What I often forget is that he has been programmed to have the same reaction to me. He almost walked into me and probably went through the same assessment: You are not like me? Are you dangerous? Should I be afraid of you? As a middle-aged white woman who has grown up in Georgia, I know that I am the most dangerous thing a young Black man can run into when walking around a corner. Fifty years ago, he could have been lynched if I had walked into him and knocked us both down.

I wanted to apologize to him for not looking where I was going, and all of that history that neither one of us caused but that both of us carry. I wanted him to know that I knew he had a kind and caring heart. To meet his eye. To strike up a conversation. To represent all white people everywhere and prove that I’m not one of the bad ones.

Then again, I wanted to leave him alone to live his own life without my whole internal narrative being projected onto him. Maybe he was just walking down the hall, doing his job, and didn’t need a bleeding heart white woman all up in his space trying to save the world because the world can’t be easy for him right now. Maybe my feelings about his feelings aren’t central to the story? Maybe I should keep walking and do my errand. Just like with my writing these days, I was thinking so many thoughts that I couldn’t find any words. I missed the chance to say, “Hey! I heard about a really nice thing you did! That was cool.”

Instead, he went his way; I went mine.

I walked away thinking, “What must it be like to be him, walking around in this country today? Where no one knows his heart but everyone sees his body? Does he live in genuine fear of people like me because of his body?” Yes, I think.

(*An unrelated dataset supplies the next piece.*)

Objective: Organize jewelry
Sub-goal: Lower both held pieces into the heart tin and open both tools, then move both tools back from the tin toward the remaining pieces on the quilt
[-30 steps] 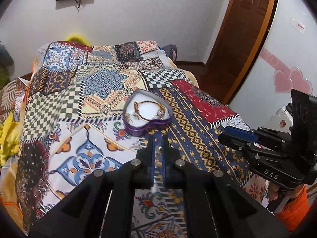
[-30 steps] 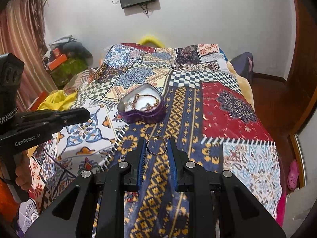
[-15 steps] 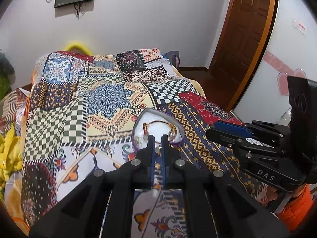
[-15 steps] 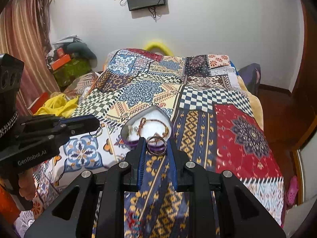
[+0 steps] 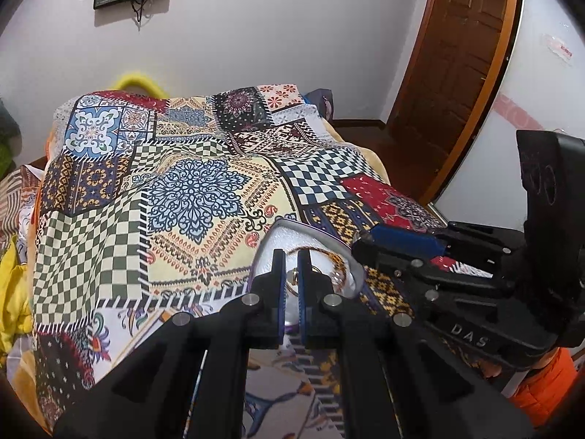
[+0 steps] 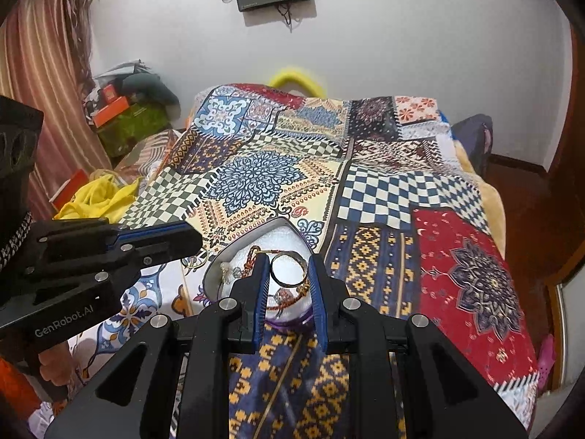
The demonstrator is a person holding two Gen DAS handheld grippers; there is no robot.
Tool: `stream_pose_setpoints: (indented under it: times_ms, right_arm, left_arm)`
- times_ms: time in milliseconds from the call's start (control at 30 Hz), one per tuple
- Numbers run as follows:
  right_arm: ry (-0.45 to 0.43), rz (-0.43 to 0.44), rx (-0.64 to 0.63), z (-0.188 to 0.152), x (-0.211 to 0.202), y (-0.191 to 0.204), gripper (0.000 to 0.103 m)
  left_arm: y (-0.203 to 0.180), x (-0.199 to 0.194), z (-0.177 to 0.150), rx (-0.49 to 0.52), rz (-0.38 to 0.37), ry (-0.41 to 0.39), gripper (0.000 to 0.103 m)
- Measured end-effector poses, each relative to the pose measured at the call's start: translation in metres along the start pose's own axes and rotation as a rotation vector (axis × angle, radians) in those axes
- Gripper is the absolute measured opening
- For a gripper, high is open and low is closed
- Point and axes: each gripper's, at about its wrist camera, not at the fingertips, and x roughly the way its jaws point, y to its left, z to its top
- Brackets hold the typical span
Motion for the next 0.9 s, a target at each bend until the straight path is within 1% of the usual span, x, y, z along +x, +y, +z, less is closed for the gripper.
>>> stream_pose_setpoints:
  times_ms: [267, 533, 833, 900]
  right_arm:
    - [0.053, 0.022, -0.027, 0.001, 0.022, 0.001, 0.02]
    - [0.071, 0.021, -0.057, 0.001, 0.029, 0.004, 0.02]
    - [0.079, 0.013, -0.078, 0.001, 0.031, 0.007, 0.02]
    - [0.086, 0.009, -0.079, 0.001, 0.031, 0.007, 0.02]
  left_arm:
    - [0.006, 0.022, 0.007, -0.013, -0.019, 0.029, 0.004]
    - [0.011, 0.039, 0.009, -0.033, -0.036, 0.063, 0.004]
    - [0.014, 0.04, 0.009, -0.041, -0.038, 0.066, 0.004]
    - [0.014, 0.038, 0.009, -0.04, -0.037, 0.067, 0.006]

I guess what I learned today is this: We live afraid of each other because we don’t have a way of seeing the heart that’s walking around in the body. We have to learn to lengthen those seconds that we spend seeing each other. That which is holy in me honors that which is holy in you.

I didn’t have time or words to get there today, but for a moment I imagined what it’s like right now for that gentle heart to live this life, walking around in that body.

We Can Do So Much Better: Luvvie Ajayi’s “I’m Judging You”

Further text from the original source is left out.